Sometimes, a few separate trends will coalesce to create something that’s fun and relatively approachable to wear, jumping off a mood board and into our actual wardrobes. Enter mixing and matching – or stacking – your stripes, an approach to pattern that’s preppy, colourful and adds some personality to a work or dressier weekend wardrobe. A host of designers, such as CELINE and Charvet, are creating shirts and ties that, with a bit of imagination, pair together in a way that’s much more complementary than clashing.
Wearing a striped shirt and tie isn’t necessarily at the forefront of avant-garde dressing, but what it does is open some opportunities to work colour and pattern into normal proceedings. It builds off the resurgent ivy-meets-prep trend that’s grown in menswear over the last few years, alongside the fact that it’s no longer a formal requirement in most places to wear a tie. Which is exactly why it’s a great time to wear a tie.

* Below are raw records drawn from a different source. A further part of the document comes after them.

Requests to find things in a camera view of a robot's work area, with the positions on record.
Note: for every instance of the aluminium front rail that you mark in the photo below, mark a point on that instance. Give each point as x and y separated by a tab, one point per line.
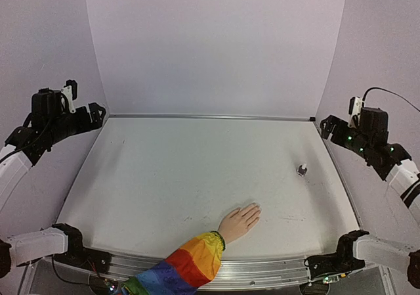
103	272

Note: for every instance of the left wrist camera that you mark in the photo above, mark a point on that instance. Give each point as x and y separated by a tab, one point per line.
69	95

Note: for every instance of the aluminium back edge strip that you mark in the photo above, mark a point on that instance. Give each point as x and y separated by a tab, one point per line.
214	117

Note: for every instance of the purple nail polish bottle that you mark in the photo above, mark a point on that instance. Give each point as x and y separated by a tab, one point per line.
301	172

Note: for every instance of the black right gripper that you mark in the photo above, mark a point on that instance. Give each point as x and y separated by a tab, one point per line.
336	131

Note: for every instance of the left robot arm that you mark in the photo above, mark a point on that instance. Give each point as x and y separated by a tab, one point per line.
52	119

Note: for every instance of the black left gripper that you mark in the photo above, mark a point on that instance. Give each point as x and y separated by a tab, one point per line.
87	124

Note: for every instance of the mannequin hand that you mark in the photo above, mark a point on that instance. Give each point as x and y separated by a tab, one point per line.
239	222

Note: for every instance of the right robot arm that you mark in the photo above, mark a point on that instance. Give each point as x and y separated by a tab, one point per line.
366	134

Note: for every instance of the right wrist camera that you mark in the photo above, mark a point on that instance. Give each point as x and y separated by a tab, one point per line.
354	110

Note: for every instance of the rainbow sleeve forearm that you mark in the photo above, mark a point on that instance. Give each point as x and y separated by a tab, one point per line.
191	266

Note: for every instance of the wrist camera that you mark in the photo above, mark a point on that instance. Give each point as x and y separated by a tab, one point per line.
354	110
69	95

Sure, there’s a little bit of Wall Street’s Gordon Gekko in there. Although we wouldn’t recommend the banker shirts with contrasting collars and solid-gold tie bars – nor the voracious greed and corporate immorality – with a studied carelessness (what the Italians call sprezzatura) in the way that the elements come together, even though they probably shouldn’t.

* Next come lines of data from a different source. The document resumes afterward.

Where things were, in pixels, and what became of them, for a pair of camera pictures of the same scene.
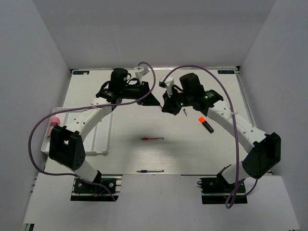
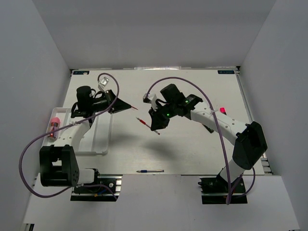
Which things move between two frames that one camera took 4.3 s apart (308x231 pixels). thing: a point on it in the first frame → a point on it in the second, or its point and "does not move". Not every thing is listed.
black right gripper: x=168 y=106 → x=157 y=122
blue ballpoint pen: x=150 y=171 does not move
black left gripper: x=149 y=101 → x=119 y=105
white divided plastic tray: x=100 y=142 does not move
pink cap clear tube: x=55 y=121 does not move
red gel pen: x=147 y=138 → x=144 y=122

Ralph Lauren, of course, is the benchmark when it comes to all of this: colour, playing with social codes, looking smart and unfussy at the same time. If you want to know how to wear a brightly coloured knit tie with a pink shirt, he’s your man. Or look to painter David Hockney, who has mastered, perhaps better than anyone, the art of looking like you’ve thrown the contents of your wardrobe on at random. Then, of course, there’s the City Boy look from Tokyo, popularised by Popeye magazine, defined by guys who can mix in shirts, ties, fatigue trousers, seersucker and vintage denim in one outfit.

Recently, the designer Michael Rider at CELINE, who graduated from the school of Ralph, has added some American verve and colour to the storied Parisian label and, in turn, the fashion landscape. One of his most memorable interpretations of that new vision is a vivid red blazer worn with light-wash denim, a pale blue stripey poplin shirt and a thick silk tie with a repp stripe. Americana, Ivy, Parisian laissez-faire – it’s all in the mix.

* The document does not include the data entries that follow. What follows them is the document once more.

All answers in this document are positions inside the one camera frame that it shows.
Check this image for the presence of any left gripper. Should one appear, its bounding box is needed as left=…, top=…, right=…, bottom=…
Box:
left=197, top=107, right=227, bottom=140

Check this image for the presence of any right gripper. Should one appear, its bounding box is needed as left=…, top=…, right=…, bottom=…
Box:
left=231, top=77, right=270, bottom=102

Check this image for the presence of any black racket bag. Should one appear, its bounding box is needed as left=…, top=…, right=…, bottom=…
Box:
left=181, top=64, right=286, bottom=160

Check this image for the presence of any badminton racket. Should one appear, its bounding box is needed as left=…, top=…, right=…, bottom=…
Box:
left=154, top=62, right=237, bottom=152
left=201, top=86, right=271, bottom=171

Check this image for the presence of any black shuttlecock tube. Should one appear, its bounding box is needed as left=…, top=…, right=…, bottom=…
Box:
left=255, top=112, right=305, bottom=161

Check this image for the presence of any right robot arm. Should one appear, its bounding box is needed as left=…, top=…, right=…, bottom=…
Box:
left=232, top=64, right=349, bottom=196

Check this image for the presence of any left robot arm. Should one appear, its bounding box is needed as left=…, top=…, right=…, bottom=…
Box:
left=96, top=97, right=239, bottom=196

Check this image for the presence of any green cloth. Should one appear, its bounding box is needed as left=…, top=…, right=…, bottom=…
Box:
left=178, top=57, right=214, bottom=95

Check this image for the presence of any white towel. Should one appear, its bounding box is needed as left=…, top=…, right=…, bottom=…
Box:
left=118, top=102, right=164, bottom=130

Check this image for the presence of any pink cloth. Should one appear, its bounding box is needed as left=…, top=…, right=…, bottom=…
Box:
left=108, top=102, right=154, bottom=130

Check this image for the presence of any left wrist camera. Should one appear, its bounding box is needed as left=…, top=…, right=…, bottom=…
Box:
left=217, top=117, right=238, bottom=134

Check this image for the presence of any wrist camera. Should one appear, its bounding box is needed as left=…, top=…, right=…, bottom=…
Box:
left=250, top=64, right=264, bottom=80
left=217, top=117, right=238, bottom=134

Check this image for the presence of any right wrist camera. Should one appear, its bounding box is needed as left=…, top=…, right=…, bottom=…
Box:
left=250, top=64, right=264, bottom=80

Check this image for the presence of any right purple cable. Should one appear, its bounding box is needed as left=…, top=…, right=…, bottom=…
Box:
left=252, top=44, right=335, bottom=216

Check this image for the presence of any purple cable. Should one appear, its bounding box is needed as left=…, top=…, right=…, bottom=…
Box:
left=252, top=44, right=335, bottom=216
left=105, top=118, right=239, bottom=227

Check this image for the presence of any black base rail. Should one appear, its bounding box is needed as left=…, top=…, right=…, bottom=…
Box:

Then there are the likes of Drake’s, Beams Plus, Paul Smith, Auralee and Charvet, the grandfather of French craft and heritage when it comes to clothes that haven’t gone out of fashion for a couple of centuries.

The repp stripe tie (spelt that way and named after the “repetitive” diagonal stripes that appear on the fabric) has been around since British boarding schools and their associated uniforms came into existence but have been given a contemporary spin in more recent times. Part of the fun of stacking stripes is putting it all together and seeing what you come up with. Don’t worry about things not matching. That’s the whole point.